When the Roughnecks respond to a distress call from an outpost on Planet P, they quickly learn that it is a trap. Rasczak tells Dizzy to immediately summon an evacuation. To do so she uses this “uplink” interface. It has five components.
- A handheld speaker microphone, similar to what is seen on CB radios. It has a momentary talk button.
- A “green screen” monochrome monitor, featuring a column of text on the left.
- A keyboard (QWERTY? It’s hard to tell from the scene, but she does type on it.)
- A 6×12 array of illumined, steady-state buttons on a vertical panel near the monitor.
- Two rail-guarded toggle switches on the right side of the array.
When working on the uplink, she presses a few of the array buttons, types a few keys while looking at the green screen, and presses a few other array buttons. Moments later we see her with the mic in hand saying, “Mayday. This is Roughneck 2–0 to battlegroup. Do you read?” while pressing more array buttons and afterward flipping the top rail-guarded toggle.
Most of the components are familiar, feeling related to either a CB radio or desktop computers, with the exception of that big array. What is that thing? Note that though some of the buttons are illuminated, and they change, they don’t change as a result of being pressed by Dizzy. Watch the close up as she moves her hand to the rail-gaurded toggle. Some buttons fade and others get brighter, but not the ones she touches.
What object in a communications interface…
- Warrants display as a simple rectangular array with labels
- Has a state that can be usefully represented by degree of illumination, and that can change over time
I’m no expert in secure space communications, but I can’t think of anything that makes sense. But you know what? It doesn’t matter. This thing is violating even more fundamental interaction design principles.
It looks like a bunch of buttons. Dizzy clearly thinks they’re buttons, since she’s pressing them as if she expects some result. But there is no result. What kind of an explicit instruction could a user give where they don’t care about having explicit feedback? I don’t think there is one. If it’s worth the instruction, it’s worth at least receipt of that instruction. Even keys on a touch keyboard illuminate for a fraction of a second to tell the user, “Yep, got it.”
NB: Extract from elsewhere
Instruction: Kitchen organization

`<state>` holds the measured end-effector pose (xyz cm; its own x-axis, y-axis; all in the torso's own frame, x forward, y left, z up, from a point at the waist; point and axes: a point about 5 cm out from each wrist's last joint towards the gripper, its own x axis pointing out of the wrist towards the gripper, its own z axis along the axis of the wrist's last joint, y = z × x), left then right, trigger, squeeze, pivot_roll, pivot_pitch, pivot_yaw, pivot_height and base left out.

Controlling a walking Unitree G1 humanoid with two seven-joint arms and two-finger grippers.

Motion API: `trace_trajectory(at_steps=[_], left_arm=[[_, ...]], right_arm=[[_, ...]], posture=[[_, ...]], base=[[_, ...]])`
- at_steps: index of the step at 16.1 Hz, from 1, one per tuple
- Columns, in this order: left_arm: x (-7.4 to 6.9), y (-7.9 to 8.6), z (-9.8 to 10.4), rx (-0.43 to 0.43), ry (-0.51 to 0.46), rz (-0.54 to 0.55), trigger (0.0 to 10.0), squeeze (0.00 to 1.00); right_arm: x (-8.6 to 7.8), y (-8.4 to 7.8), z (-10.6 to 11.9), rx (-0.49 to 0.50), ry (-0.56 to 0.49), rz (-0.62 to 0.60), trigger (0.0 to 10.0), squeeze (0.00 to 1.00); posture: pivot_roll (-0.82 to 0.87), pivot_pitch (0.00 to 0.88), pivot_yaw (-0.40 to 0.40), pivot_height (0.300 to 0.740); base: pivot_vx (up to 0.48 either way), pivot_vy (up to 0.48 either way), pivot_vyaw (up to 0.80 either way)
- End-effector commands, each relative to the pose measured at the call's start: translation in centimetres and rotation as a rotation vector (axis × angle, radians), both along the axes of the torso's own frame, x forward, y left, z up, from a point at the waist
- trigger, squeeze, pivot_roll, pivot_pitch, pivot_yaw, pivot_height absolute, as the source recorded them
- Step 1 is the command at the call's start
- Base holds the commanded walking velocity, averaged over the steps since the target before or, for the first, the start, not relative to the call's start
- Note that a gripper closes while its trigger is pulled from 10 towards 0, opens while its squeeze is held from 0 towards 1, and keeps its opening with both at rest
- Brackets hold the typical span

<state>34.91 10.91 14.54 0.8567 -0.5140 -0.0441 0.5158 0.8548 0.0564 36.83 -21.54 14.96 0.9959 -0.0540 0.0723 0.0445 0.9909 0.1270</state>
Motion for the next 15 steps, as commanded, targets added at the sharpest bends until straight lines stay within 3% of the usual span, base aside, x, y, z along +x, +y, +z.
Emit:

Either this interface isn’t really interactive—in which case it violates the principles of affordance by falsely looking interactive—or it is interactive, but violates the principles of feedback. Either way it is a terrible interface. Just terrible. I get it, it’s a throwaway interface meant to quickly convey “future” and “radio,” but its terribleness is enough to warrant major caution when looking to this as a model of future interactions.